1 Corinthians 6:9 and 1 Timothy 1:10 is the final address of Matthew Vines. Vines says the concept of sexual orientation didn’t even exist in the ancient world. He claims that the use of the word, “homosexual” in these passages doesn’t make sense because of the fact of not understanding sexual orientation back then. In looking up this word, I see that many scholars interpret it the same as Vines. They say that in Paul’s making up of a word, naturally garners misunderstanding of his meaning. As Vines looks at these verses, the word, “homosexual” in both passages gets wiped away to become “Licentious” and “Abusers of themselves with Mankind.” Vines agrees that Paul doesn’t have a positive view of same-sex relationships, but not in the concept of a committed, monogamous one.
The word Vines and other scholars are wiping away is, “Arsenokoitai.” A Greek word Paul did create from the very passages in Leviticus we looked at earlier. He combined man and “lie-with” another word you may understand looking at, arsenokoitai. Vines says our cultures are worlds apart. We should dismiss Paul’s view because it was so long ago, and sexual orientation wasn’t known in the context of commitment and monogamy. Again, Paul is addressing God’s moral character, that never changes. We can rationalize our way out of anything, and the Church is riding the wave to the depths of depravity.
Vines concludes by saying the Bible never addresses sexual orientation or same-sex marriage.
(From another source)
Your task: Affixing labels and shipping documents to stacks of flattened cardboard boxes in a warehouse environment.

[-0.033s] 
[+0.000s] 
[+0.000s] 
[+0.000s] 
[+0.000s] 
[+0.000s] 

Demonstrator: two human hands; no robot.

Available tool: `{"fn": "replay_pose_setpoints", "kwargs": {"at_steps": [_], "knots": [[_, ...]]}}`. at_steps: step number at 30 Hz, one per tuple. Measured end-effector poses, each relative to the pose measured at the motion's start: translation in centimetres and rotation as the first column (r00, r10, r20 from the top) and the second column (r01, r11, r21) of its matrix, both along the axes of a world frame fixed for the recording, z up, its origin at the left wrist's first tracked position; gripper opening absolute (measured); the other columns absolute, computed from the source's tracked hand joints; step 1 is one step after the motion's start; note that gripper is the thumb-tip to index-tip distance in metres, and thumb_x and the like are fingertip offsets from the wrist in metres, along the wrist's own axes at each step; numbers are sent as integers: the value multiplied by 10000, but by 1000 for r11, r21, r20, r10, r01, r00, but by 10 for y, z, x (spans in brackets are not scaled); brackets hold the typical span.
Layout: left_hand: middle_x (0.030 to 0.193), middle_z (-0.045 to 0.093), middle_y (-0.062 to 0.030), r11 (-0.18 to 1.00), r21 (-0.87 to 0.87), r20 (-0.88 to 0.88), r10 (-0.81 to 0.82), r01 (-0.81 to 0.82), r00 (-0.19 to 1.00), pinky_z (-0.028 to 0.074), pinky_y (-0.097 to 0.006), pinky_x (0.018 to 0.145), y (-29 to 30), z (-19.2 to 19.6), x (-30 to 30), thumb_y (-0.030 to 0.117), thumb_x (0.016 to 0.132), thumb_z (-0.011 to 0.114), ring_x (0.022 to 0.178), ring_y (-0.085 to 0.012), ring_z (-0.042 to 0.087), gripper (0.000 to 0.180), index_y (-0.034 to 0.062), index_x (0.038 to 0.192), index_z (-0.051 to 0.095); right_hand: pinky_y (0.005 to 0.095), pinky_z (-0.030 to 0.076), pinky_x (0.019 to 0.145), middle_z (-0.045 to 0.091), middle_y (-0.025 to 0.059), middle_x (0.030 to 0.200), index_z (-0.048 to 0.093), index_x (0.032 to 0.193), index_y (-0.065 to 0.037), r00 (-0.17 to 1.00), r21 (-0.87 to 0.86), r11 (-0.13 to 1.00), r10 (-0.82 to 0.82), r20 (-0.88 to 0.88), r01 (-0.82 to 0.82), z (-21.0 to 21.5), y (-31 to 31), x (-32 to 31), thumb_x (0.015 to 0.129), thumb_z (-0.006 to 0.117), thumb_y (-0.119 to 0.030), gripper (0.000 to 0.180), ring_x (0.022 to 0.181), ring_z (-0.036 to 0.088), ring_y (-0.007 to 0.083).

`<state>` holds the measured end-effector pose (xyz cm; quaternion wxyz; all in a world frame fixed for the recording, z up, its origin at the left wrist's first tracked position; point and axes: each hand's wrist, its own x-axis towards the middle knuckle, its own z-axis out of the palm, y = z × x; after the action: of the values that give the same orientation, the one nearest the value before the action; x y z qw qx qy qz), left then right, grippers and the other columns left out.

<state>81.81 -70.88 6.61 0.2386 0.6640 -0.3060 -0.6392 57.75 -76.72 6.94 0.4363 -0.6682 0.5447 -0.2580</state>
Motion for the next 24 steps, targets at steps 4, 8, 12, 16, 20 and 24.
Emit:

But it does tell you what marriage is, and Jesus confirms it. Vines claims that some of those verses address old and young (children), but what if they were committed to a monogamous relationship? Is that approved of then? Again, I come back to the idea of rationalizing away every guilt that comes upon us.
“So there is no reason why faithful Christians can’t support their gay brothers and sisters. It’s time.”
No reason? In every one of the verses Vines brings up, there is every reason for us not to support gay marriage. I am assuming he means gay marriage when he tells us “faithful Christians” to be supportive. I’ve seen the Church not discipline a man caught in adultery. Does he think we can just wipe away thousands of years of God’s word standing, and the Church continually losing ground, that we can just say, “yea”? Just because the world sways to one side of history doesn’t mean the Church should justify our stance away. I said it at the beginning and I’ll say it again: I love you, my gay brother or sister. Just like I love some people in my life despite leaving the truth for a life of lies. Just like I love those who run an abortion shop. Just like I love those dependent on substances to get them through their day. Just like I love myself when I sin one more time, but not because of myself, but in spite of myself and His work in me. We can live in peace and harmony with our choices, if we’ve justified and rationalized the guilt and pain away. But there is a moral standard we will all be measured against. His heart is that moral standard; unchanging, ever gracious. I cannot stand with the Homosexual Bible Movement. It strays too far from the truth. Just like I cannot stand with the New Apostolic Reformation because it twists the truth. I am not perfect. I rebel. I sin. I am broken. There is a solid rock to stand on. And I am ever, and always, with that rock. Thank you God for Truth.